Data excerpts
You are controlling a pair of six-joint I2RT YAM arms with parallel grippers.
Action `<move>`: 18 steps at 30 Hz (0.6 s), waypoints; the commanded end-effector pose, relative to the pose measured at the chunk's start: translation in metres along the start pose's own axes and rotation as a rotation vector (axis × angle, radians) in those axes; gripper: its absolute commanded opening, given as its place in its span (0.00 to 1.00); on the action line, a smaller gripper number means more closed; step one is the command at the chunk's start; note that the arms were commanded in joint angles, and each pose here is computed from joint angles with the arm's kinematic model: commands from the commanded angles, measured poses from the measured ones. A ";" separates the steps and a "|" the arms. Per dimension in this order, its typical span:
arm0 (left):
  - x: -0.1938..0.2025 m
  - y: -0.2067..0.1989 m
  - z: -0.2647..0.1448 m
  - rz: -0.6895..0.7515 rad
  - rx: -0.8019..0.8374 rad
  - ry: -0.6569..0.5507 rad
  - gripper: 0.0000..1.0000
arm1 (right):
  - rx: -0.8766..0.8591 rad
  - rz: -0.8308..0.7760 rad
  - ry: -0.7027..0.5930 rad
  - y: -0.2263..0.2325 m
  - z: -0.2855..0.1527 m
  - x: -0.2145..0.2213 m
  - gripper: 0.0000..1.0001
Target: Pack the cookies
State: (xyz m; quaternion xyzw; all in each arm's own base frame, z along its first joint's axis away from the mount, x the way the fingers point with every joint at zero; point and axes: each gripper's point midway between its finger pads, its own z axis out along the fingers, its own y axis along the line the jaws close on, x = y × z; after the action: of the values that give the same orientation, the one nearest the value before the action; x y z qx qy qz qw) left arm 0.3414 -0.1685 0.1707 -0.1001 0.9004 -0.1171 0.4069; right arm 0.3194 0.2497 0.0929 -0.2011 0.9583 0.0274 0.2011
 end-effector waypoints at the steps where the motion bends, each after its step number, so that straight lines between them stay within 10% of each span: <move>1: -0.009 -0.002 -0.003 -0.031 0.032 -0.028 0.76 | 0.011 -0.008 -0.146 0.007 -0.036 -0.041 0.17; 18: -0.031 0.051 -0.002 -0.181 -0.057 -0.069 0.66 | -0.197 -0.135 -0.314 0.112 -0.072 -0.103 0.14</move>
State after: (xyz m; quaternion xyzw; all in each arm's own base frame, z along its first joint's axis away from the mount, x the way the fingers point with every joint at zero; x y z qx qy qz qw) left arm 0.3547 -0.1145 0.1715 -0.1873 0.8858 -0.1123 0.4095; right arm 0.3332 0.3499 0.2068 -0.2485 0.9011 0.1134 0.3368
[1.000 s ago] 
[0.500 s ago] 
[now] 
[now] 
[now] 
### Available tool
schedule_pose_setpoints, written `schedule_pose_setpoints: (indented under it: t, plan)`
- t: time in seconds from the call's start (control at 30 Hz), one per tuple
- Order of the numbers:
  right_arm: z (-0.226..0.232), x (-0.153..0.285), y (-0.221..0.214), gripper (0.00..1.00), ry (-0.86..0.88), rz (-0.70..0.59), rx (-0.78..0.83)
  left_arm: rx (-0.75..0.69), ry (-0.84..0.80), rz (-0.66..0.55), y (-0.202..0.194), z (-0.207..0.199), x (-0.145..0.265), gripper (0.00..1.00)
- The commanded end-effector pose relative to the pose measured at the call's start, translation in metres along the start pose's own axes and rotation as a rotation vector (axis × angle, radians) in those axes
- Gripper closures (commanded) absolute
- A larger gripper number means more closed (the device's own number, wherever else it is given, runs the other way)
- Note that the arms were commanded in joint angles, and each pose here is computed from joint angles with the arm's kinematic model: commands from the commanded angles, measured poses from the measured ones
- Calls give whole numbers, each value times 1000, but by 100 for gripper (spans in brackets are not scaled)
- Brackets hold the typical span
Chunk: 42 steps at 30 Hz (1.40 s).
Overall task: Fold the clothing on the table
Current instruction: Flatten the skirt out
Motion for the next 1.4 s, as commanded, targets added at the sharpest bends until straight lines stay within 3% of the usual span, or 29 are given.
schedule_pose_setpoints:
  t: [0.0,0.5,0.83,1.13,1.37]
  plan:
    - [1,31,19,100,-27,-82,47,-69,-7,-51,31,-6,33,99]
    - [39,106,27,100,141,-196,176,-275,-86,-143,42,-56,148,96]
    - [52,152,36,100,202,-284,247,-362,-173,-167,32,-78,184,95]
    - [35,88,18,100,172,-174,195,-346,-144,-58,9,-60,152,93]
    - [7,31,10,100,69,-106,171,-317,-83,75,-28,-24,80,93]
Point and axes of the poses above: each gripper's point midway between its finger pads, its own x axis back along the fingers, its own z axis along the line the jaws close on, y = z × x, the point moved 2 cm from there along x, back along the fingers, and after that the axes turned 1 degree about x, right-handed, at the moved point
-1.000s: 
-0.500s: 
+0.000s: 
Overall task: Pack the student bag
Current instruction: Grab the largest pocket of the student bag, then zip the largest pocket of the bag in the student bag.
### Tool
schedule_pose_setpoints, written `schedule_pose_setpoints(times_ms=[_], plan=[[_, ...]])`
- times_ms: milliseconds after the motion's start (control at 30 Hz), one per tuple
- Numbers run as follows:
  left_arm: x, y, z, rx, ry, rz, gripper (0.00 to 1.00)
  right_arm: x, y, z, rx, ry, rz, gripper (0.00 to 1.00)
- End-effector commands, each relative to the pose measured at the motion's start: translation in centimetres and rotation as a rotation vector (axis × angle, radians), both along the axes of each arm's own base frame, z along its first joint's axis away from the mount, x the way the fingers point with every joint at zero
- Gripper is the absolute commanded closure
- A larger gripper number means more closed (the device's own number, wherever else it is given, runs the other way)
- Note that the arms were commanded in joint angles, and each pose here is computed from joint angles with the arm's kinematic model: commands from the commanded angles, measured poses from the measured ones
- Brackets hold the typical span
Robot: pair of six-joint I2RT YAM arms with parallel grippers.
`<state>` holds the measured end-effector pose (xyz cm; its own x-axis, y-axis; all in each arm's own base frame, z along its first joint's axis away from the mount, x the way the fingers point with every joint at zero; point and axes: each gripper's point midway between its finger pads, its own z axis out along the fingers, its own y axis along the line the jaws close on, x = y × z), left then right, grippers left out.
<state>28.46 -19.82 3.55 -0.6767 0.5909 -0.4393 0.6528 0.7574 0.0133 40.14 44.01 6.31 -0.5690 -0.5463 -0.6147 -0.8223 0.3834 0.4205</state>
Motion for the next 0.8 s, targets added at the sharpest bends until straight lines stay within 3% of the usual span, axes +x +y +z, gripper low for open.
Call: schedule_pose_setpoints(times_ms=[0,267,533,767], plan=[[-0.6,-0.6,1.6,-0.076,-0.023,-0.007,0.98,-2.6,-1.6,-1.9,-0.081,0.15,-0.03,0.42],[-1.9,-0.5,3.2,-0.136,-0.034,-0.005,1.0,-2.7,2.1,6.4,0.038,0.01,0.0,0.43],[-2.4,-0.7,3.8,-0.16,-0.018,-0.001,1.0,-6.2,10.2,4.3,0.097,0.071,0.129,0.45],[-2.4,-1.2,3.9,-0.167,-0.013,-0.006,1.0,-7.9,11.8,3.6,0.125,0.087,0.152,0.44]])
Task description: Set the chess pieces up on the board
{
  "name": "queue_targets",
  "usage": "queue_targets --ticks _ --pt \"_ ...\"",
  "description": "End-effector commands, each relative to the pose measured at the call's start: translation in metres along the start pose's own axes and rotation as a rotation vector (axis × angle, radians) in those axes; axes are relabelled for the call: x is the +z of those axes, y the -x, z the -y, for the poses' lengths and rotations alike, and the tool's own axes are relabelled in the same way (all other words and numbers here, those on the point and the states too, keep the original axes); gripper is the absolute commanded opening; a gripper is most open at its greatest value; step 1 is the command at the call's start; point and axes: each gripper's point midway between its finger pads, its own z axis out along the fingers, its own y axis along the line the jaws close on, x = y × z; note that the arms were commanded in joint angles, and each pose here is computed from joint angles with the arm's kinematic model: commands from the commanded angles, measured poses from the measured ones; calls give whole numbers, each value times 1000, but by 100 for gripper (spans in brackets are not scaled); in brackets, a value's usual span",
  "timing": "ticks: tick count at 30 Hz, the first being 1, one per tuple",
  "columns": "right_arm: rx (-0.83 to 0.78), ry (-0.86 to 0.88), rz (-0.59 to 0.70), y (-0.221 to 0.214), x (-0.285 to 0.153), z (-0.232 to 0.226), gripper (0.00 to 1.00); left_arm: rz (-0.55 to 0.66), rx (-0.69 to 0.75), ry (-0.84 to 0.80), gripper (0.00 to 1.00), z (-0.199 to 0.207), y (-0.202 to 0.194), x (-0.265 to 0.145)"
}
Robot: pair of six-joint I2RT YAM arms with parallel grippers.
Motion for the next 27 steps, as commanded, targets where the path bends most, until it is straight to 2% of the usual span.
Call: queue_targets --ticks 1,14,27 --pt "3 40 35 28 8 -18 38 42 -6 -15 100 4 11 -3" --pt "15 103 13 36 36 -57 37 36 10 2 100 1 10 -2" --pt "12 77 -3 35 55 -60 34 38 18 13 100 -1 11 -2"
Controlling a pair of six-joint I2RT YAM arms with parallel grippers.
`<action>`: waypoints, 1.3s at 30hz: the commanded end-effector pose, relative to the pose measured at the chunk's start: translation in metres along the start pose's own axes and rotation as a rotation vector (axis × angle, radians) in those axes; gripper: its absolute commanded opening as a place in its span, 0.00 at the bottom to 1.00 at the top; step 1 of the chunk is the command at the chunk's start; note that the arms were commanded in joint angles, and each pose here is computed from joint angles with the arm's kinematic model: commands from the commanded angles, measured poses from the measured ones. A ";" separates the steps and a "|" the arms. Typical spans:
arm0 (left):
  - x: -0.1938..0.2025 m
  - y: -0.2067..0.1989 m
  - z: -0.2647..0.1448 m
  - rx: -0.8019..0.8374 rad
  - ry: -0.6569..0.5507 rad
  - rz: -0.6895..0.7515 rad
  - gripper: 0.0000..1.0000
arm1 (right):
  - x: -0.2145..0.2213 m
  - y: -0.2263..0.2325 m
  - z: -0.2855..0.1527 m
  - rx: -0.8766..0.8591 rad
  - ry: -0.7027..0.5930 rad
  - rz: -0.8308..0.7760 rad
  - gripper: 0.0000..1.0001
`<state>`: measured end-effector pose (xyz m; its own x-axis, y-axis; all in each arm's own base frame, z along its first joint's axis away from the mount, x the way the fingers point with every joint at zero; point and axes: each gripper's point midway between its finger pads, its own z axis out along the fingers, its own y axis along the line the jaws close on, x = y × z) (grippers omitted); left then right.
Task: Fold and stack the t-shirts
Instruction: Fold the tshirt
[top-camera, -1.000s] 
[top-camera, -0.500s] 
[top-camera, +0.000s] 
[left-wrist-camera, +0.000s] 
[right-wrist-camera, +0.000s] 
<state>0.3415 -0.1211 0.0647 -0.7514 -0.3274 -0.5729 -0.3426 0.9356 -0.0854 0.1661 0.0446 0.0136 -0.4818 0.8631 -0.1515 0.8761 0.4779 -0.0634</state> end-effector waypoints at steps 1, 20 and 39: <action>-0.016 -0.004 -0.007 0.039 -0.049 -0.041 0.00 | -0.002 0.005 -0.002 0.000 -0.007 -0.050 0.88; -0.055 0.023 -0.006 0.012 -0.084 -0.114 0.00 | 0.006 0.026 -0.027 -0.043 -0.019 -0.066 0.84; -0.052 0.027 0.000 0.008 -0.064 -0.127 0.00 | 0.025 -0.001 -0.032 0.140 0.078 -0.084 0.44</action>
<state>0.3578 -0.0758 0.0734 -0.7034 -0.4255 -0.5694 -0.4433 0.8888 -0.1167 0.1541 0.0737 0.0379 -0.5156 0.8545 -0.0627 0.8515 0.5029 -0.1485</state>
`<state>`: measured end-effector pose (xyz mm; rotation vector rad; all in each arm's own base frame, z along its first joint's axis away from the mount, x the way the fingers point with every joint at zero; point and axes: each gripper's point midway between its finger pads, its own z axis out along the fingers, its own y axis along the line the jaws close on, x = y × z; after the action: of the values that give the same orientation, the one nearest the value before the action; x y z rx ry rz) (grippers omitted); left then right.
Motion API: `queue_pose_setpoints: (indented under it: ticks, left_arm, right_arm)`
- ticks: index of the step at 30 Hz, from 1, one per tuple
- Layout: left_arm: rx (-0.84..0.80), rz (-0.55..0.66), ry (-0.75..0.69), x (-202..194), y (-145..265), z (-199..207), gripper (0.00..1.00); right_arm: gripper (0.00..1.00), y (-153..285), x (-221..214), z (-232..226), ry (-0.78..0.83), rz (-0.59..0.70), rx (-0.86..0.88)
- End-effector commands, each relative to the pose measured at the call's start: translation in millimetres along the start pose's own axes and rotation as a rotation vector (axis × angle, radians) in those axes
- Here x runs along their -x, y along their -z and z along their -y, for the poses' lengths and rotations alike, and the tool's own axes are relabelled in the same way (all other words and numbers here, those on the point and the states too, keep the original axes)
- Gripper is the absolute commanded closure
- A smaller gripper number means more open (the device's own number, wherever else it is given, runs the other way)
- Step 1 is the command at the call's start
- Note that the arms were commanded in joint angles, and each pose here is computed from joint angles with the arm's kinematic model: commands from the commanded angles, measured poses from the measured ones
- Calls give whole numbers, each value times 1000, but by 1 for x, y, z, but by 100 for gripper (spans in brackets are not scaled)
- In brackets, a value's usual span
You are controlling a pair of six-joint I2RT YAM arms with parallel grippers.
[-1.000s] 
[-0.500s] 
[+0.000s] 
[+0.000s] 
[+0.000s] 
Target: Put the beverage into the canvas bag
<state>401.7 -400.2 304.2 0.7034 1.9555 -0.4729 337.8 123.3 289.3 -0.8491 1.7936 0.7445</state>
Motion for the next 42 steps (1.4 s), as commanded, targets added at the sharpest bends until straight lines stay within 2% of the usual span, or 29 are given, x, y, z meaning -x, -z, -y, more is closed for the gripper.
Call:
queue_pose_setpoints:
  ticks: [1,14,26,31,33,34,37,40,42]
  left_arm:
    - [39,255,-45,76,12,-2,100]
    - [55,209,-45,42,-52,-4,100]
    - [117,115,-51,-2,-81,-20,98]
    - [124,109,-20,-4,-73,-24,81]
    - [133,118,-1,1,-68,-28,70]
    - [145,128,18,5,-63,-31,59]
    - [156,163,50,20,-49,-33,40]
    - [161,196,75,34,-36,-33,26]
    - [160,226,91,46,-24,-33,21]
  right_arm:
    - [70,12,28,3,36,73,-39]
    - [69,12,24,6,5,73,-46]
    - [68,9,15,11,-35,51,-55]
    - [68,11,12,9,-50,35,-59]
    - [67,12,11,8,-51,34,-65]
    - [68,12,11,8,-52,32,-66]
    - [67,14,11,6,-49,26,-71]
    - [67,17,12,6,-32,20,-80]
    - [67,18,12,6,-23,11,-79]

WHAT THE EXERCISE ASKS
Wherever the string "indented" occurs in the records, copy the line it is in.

ANSWER BOX
schedule_pose_setpoints, written `schedule_pose_setpoints: (indented under it: t, plan)`
Motion API: `queue_pose_setpoints: (indented under it: ticks, left_arm, right_arm)`

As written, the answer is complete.